To reduce the confounding bias that is inherent in a non-randomized retrospective experiment, this study performed propensity score matching to balance the preliminary data of the MWA and LA groups. The patient's propensity score was measured by a multivariate logistic regression model using the following baseline characteristics as covariates: gender, age, initial nodule volume, and follow-up period. Categorical variables are expressed as frequencies, and continuous variables as mean ± standard deviation. After the 1:1 match, qualitative variables were analyzed using the chi-squared test or Fisher's exact test. Quantitative variables were analyzed by Student's t-test. A P value < 0.05 was considered statistically significant.

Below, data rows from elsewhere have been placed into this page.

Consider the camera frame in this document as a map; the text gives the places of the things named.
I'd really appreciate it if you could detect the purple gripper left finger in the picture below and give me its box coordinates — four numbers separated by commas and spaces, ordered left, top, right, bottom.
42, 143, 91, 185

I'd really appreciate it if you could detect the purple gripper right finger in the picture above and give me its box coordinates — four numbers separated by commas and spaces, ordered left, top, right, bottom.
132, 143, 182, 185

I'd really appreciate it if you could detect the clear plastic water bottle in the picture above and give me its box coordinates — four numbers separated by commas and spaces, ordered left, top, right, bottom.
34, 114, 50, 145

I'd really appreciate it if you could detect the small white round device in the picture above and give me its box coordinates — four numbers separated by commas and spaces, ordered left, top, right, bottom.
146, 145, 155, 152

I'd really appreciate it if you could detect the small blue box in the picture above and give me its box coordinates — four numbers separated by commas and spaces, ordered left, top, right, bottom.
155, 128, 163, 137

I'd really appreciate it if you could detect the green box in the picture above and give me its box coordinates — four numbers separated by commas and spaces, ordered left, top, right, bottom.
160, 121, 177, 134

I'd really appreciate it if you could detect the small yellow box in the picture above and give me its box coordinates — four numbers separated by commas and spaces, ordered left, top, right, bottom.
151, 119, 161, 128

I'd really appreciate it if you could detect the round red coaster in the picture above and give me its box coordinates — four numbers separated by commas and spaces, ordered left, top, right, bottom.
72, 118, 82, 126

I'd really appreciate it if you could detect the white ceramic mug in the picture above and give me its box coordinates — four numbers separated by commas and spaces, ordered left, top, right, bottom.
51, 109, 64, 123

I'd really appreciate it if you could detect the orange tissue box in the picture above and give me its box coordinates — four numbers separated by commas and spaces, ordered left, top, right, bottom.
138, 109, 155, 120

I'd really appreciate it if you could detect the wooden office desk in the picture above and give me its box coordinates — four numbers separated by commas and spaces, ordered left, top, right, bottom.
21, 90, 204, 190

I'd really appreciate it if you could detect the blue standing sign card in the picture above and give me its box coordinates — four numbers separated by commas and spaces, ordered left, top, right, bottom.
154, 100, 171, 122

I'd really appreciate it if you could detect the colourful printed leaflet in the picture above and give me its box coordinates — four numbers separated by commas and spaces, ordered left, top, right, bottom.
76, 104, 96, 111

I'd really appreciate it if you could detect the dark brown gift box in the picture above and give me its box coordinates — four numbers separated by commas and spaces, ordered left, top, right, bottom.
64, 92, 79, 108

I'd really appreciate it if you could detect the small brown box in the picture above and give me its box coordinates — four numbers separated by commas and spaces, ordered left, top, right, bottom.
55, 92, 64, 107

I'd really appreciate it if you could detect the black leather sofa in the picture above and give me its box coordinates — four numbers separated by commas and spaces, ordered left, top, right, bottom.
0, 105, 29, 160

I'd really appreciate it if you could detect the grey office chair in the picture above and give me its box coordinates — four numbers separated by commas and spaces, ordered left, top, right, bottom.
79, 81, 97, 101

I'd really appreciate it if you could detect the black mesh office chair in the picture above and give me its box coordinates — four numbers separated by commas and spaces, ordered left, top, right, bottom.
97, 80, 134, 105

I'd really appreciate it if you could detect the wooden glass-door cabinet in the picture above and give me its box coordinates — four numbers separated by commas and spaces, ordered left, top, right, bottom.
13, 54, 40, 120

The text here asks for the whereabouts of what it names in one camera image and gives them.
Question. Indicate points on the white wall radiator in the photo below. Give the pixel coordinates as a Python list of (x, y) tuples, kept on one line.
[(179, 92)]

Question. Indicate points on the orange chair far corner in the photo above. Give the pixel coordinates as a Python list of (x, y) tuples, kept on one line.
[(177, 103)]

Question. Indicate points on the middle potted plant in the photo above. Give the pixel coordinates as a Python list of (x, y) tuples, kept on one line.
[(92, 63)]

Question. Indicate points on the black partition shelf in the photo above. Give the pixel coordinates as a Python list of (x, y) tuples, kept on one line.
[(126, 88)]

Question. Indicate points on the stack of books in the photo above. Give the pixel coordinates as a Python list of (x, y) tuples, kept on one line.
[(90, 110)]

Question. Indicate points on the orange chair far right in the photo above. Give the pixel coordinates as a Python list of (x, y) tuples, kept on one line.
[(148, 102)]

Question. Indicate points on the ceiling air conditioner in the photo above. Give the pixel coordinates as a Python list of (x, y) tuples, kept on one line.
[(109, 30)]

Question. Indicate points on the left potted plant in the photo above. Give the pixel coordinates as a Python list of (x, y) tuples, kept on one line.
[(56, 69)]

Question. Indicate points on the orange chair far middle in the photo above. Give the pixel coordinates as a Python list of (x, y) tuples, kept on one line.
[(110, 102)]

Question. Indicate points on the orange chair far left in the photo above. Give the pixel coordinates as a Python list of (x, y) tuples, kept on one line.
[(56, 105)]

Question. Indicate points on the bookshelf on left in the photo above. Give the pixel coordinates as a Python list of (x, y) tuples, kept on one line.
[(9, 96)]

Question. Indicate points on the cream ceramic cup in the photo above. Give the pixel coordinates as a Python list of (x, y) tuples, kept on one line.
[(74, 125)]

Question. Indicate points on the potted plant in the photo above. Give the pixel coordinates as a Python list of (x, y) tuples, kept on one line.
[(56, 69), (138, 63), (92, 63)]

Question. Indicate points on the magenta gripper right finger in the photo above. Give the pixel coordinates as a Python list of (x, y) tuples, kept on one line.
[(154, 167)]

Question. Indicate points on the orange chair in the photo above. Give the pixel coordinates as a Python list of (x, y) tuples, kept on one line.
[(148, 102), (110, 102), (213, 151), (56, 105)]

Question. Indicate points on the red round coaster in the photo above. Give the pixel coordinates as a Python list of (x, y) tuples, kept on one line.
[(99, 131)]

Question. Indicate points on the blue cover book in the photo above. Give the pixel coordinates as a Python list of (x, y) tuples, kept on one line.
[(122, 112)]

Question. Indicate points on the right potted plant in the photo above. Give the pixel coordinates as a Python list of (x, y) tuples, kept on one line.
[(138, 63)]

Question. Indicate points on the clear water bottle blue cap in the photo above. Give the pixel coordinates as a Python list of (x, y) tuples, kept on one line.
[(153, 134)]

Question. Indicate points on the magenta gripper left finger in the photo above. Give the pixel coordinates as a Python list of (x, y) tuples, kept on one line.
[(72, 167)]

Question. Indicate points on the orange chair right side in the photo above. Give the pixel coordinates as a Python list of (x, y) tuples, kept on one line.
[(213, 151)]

From June 2015 to June 2018, 318 patients conformed to the inclusion criteria for this study (Table 1). Five patients each underwent 2 separate ablation sessions, because the target BTNs were located in both lobes of the thyroid. Therefore, the total number of treated nodules was 328, specifically 160 (85 large, 75 small) treated with MWA, and 168 (90 large, 78 small) treated with LA.


Table 1. Baseline characteristics of patients with BTNs (overall, large, or small) treated with MWA or LA after propensity-score matching.

After the propensity score matching, the two groups both had 85 large nodules and 75 small nodules. The initial volumes of the nodules in the MWA and LA groups were 12.7 ± 5.1 and 13.1 ± 4.7 mL, respectively. After the ablations, each patient's thyroid laboratory tests results, including thyroid stimulating hormone, T3 and FT4 were within the normal range.

Ablation Procedure

Among the total 320 nodules treated, hydrodissection was performed in 132 (41.3%) treatments: 62 (38.8%) by MWA, and 70 (43.8%) by LA. The moving shot technique was used in 129 (80.6%) treatments in MWA. The energy of ablation applied overall to BTNs in the MWA and LA groups was statistically similar (40.1 ± 26.2 KJ cf. 35.1 ± 23.3 KJ), as was the energy of ablation applied specifically to large (50.0 ± 23.6 KJ cf. 44.0 ± 21.1 KJ) and small (33.0 ± 20.8 KJ cf. 28.2 ± 14.1 KJ) nodules (Table 2). The ablative time of the MWA group overall (21.1 ± 9.1 min), and for large and small nodules specifically (26.5 ± 12.8 min and 17.9 ± 8.8 min, respectively) was significantly less than that of the LA group (47.9 ± 25.0 min, 54.7 ± 23.8 min, and 39.0 ± 26.6 min; P < 0.01, all; Table 2).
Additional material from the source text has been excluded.